### Description of the task
Transcribe the listing word for word. Begin at its first line and end with the line containing "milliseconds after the".

### Information supplied
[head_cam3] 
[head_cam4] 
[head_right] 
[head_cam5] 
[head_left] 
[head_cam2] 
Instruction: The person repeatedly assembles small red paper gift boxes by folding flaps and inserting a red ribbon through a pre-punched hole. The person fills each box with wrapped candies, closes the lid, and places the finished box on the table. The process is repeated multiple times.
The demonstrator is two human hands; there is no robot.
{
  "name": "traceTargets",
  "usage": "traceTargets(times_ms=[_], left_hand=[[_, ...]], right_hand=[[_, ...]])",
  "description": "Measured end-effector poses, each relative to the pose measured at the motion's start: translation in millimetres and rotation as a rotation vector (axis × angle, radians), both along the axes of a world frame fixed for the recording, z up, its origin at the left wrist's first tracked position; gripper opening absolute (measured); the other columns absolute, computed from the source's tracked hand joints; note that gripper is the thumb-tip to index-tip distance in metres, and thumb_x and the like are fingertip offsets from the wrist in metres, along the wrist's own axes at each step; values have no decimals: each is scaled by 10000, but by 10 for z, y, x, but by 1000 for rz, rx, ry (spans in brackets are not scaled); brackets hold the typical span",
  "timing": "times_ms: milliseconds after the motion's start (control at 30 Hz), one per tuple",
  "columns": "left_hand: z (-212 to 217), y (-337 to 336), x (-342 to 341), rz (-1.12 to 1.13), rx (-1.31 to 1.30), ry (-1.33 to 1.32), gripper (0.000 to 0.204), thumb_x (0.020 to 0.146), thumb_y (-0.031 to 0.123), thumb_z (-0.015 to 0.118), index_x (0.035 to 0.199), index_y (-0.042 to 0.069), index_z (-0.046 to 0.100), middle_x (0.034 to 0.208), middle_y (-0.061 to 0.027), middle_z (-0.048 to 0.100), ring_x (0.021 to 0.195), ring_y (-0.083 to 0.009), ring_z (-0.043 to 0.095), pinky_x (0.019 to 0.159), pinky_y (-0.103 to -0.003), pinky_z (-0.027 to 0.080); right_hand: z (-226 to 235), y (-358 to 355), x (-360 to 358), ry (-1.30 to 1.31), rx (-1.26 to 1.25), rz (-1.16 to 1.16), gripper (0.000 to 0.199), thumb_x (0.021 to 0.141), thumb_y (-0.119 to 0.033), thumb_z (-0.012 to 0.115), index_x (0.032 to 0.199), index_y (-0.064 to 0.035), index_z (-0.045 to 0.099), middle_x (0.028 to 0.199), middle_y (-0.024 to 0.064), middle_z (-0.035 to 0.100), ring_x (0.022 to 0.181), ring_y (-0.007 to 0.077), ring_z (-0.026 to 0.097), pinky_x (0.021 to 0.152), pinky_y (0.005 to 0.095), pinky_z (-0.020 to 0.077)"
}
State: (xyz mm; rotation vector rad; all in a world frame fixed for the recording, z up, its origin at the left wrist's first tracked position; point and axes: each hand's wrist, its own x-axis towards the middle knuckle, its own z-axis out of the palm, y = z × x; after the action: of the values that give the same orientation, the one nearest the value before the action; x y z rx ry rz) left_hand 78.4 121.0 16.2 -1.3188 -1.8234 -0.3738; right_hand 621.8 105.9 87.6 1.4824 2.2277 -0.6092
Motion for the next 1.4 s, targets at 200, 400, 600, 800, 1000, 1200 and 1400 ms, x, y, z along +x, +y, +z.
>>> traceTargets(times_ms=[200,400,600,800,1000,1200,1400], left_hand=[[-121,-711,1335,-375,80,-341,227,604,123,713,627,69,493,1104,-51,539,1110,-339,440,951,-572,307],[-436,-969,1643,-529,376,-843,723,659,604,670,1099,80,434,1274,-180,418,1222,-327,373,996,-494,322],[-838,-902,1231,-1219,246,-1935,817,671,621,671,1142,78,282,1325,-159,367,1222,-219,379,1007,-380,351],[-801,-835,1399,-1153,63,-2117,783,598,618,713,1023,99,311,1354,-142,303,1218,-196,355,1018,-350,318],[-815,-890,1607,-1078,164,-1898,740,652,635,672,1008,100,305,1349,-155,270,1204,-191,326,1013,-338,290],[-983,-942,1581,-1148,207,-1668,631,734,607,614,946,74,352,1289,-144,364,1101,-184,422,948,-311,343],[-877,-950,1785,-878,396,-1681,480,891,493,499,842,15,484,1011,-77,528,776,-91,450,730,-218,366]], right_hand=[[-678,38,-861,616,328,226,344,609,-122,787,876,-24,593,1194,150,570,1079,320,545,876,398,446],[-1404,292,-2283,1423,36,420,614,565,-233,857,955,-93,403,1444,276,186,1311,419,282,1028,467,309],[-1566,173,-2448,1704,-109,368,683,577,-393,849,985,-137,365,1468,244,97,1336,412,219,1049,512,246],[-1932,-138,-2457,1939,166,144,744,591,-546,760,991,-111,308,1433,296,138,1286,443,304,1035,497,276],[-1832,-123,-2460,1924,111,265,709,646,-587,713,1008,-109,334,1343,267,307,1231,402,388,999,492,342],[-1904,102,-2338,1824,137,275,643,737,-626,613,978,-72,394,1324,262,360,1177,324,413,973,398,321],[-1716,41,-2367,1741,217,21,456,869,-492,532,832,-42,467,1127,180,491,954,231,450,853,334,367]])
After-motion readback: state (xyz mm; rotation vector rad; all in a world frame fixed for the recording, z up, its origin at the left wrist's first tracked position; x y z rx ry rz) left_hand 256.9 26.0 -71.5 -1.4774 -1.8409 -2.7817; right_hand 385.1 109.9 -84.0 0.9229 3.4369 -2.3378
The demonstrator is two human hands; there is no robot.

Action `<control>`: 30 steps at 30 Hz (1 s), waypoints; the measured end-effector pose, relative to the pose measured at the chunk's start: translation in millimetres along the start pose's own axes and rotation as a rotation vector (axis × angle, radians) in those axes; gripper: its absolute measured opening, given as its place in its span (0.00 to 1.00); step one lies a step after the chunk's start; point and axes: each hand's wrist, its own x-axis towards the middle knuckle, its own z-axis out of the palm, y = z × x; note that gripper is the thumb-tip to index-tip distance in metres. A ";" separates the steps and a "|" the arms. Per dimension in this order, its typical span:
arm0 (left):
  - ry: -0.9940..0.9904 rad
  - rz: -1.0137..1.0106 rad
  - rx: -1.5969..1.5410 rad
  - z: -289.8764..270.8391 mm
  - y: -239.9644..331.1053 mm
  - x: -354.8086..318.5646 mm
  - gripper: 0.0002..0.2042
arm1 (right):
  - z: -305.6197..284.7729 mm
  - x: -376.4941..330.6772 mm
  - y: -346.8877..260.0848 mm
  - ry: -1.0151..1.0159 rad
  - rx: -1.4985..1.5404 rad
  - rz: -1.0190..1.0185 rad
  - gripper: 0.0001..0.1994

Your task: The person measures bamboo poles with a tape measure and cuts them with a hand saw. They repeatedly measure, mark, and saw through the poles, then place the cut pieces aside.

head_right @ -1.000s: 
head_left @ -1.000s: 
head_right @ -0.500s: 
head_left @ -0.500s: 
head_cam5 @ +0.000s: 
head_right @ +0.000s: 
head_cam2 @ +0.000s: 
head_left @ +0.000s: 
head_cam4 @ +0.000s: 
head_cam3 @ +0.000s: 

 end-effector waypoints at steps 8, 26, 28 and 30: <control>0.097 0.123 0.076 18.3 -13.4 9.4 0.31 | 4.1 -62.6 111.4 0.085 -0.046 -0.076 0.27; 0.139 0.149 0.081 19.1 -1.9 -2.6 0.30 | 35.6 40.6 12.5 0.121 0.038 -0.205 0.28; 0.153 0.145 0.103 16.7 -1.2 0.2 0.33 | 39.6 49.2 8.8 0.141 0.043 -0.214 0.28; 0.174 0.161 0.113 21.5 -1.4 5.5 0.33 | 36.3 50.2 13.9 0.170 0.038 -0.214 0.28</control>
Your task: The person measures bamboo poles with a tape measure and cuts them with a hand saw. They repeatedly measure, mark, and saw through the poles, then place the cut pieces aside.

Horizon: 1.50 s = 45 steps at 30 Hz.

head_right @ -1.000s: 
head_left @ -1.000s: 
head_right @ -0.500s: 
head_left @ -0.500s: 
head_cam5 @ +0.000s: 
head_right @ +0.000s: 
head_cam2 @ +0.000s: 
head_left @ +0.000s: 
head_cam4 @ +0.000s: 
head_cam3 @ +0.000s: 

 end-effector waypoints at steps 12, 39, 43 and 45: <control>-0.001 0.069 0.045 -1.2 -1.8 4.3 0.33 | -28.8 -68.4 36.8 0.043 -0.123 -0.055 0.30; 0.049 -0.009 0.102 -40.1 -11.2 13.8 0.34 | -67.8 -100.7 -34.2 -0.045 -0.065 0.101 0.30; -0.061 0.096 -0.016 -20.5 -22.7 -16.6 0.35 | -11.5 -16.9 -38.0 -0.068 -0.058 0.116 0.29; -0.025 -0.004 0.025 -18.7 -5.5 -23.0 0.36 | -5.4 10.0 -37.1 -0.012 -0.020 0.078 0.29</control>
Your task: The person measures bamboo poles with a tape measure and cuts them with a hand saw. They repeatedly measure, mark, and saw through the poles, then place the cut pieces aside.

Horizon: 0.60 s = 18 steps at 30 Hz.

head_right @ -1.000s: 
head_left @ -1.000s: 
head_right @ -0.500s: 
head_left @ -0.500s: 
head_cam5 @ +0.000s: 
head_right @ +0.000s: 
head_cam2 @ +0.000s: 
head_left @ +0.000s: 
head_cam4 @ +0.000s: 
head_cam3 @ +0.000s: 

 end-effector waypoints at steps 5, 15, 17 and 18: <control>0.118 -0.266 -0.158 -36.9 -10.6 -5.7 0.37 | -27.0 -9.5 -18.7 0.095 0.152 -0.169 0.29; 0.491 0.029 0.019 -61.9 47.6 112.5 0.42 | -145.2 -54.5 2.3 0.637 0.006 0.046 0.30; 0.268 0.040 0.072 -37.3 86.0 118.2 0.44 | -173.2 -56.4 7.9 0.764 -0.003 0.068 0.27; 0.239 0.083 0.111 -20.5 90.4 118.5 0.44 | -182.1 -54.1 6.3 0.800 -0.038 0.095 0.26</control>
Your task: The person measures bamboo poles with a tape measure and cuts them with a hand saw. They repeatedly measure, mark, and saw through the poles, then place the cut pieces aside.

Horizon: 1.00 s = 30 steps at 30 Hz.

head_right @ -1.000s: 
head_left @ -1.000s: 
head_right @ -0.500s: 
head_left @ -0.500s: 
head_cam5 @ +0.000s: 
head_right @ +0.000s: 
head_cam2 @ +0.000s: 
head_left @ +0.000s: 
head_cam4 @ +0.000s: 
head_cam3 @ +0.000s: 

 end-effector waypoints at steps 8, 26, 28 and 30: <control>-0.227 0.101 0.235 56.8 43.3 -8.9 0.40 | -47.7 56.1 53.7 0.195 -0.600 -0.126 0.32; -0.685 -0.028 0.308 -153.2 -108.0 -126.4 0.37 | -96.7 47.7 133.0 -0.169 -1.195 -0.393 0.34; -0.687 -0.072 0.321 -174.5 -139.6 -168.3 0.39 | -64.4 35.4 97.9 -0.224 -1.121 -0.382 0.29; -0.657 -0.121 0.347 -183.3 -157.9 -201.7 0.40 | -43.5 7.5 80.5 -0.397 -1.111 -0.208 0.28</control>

### Solution
[head_cam3] 
[head_cam4] 
[head_right] 
[head_cam5] 
[head_left] 
[head_cam2] 
Instruction: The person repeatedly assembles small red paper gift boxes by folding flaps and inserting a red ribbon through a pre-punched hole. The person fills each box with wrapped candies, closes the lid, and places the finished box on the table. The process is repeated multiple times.
The demonstrator is two human hands; there is no robot.
{
  "name": "traceTargets",
  "usage": "traceTargets(times_ms=[_], left_hand=[[_, ...]], right_hand=[[_, ...]])",
  "description": "Measured end-effector poses, each relative to the pose measured at the motion's start: translation in millimetres and rotation as a rotation vector (axis × angle, radians), both along the axes of a world frame fixed for the recording, z up, its origin at the left wrist's first tracked position; gripper opening absolute (measured); the other columns absolute, computed from the source's tracked hand joints; note that gripper is the thumb-tip to index-tip distance in metres, and thumb_x and the like are fingertip offsets from the wrist in metres, along the wrist's own axes at each step; values have no decimals: each is scaled by 10000, but by 10 for z, y, x, but by 1000 for rz, rx, ry (spans in brackets are not scaled); brackets hold the typical span",
  "timing": "times_ms: milliseconds after the motion's start (control at 30 Hz), one per tuple",

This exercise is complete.